© Adam L. Davis 2019
Adam L. DavisReactive Streams in Javahttps://doi.org/10.1007/978-1-4842-4176-9_1

1. Introduction to Reactive Streams

Adam L. Davis1 
(1)
Oviedo, FL, USA
 

Reactive Streams is an initiative to provide a standard for asynchronous stream processing with non-blocking back pressure. This encompasses efforts aimed at runtime environments (JVM and JavaScript) as well as network protocols.

reactive-streams.org

At their core, Reactive Streams are an effort to provide highly responsive applications able to handle many requests per second with the ability to manage backpressure (the ability to skip or queue data that is coming too fast to be processed).

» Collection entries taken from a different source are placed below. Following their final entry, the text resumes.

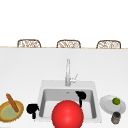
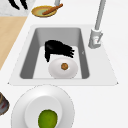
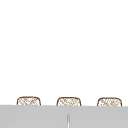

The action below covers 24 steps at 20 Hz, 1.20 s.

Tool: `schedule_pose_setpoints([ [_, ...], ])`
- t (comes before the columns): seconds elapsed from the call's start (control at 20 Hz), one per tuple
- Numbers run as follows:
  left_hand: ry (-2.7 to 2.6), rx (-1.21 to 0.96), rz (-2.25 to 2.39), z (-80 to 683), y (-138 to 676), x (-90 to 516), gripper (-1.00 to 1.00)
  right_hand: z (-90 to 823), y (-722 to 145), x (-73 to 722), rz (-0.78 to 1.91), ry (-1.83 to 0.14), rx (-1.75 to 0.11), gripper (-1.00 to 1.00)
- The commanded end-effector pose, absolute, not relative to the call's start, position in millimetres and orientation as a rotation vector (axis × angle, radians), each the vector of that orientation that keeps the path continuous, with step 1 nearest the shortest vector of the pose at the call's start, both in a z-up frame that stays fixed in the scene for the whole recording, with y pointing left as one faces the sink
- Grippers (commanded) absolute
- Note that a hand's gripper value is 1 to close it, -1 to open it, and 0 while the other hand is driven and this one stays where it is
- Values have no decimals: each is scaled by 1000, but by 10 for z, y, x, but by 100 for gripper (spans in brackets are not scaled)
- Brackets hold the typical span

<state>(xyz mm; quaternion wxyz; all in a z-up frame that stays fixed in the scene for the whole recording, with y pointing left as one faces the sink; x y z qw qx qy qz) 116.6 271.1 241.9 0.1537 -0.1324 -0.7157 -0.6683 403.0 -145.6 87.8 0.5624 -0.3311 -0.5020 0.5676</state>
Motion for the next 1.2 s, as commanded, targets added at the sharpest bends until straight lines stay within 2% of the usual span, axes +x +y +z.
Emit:
schedule_pose_setpoints([
  [0.0,-2052,-380,-1916,2419,2711,1166,0,1092,-1510,4017,1323,-1230,-823,-100],
  [1.15,-2052,-380,-1916,2419,2711,1166,0,2402,-1544,4173,1300,-1282,-935,-100],
])
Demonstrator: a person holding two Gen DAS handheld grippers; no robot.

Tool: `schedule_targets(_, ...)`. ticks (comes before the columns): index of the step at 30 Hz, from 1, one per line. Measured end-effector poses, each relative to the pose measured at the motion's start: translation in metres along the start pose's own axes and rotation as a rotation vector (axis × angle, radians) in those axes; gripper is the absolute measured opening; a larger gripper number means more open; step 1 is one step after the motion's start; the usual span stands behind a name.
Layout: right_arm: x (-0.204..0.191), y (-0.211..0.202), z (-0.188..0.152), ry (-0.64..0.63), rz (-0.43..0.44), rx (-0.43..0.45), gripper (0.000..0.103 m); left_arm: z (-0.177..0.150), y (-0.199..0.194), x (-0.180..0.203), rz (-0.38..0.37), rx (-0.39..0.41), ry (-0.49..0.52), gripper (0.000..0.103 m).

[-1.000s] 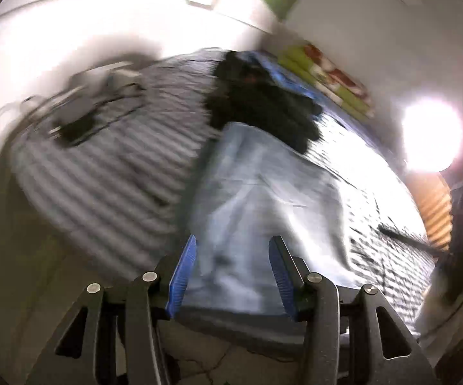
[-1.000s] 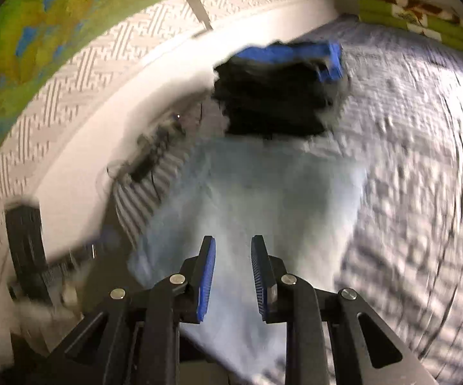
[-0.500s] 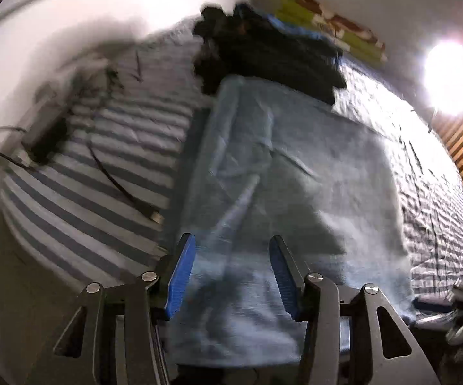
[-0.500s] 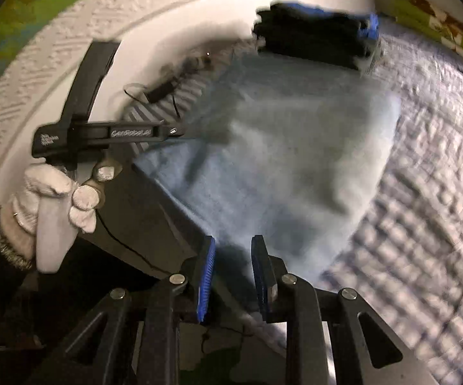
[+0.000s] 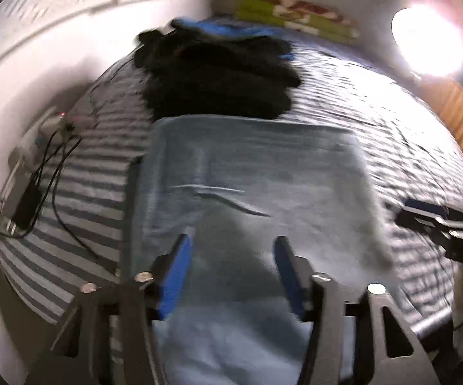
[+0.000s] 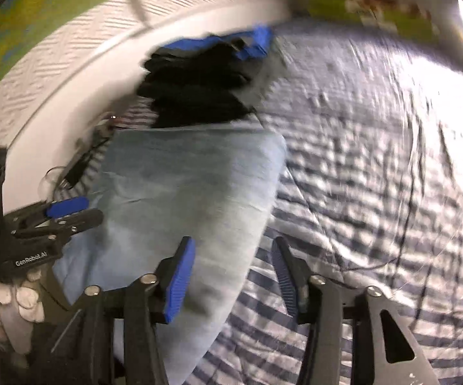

Asynchronous means processing can take place in many threads, without stopping to read data from a file or a web request for example. Although many implementations already exist for asynchronous processing, such as Java’s Future, CompletableFuture, and parallel streams, most of them do not have standard support for asynchronous handling of backpressure.

Reactive Streams are a unifying standard that abstracts existing methods of concurrency. Also, by having one standard, different Reactive Streams implementations can interoperate in one application.

Java 9+

Java 9 was an important release of Java and includes Project Jigsaw which represents a huge restructuring of the core JDK (Java Development Kit) as well as a new and improved way of defining code dependencies. This provides compile-time errors when dependencies are missing as opposed to runtime errors, which is a vast improvement for software development efficiency. Java 9 also introduced a unified interface for Reactive Streams.

Java 9 includes the following key features:
  • Language updates

  • Support for Reactive Streams

  • Modularity (Project Jigsaw)

  • Java REPL (jshell)

For the purposes of this book, we will focus on the second item and cover what Reactive Streams are and how they should be used. Although at the time of writing this is not the case, all implementations of Reactive Streams in Java are expected to implement the Java 9 API in the near future. We will cover changes in Java 10 and 11 in how they affect our code going forward.

Flow

Support for Reactive Streams has been added to the JDK. Several interfaces have been added in the java.util.concurrent.Flow class:
  • Publisher<T> : A producer of items (and related control messages) received by Subscribers

  • Subscriber<T> : A receiver of messages

  • Processor<T,R> : A component that acts as both a Subscriber and Publisher

  • Subscription : Message control linking a Publisher and Subscriber

No actual implementation is included in the JDK; however, several implementations already exist. Current notable implementations of the Reactive Streams specification on the Java virtual machine (JVM) are Project Reactor (which is integrated in Spring 5), Akka Streams , and RxJava , all of which we will cover in this book.

Code for This Book

The code examples used in this book are available on my repository on GitHub . Feel free to download this code which is open source and play around with it. If you do not already have a GitHub account, you can create one completely for free. It helps to have Git installed on your own machine. Then use the git clone command, as specified on the GitHub landing page, and use whatever Integrated Development Environment (IDE) you feel is compatible with you – even a text editor will do.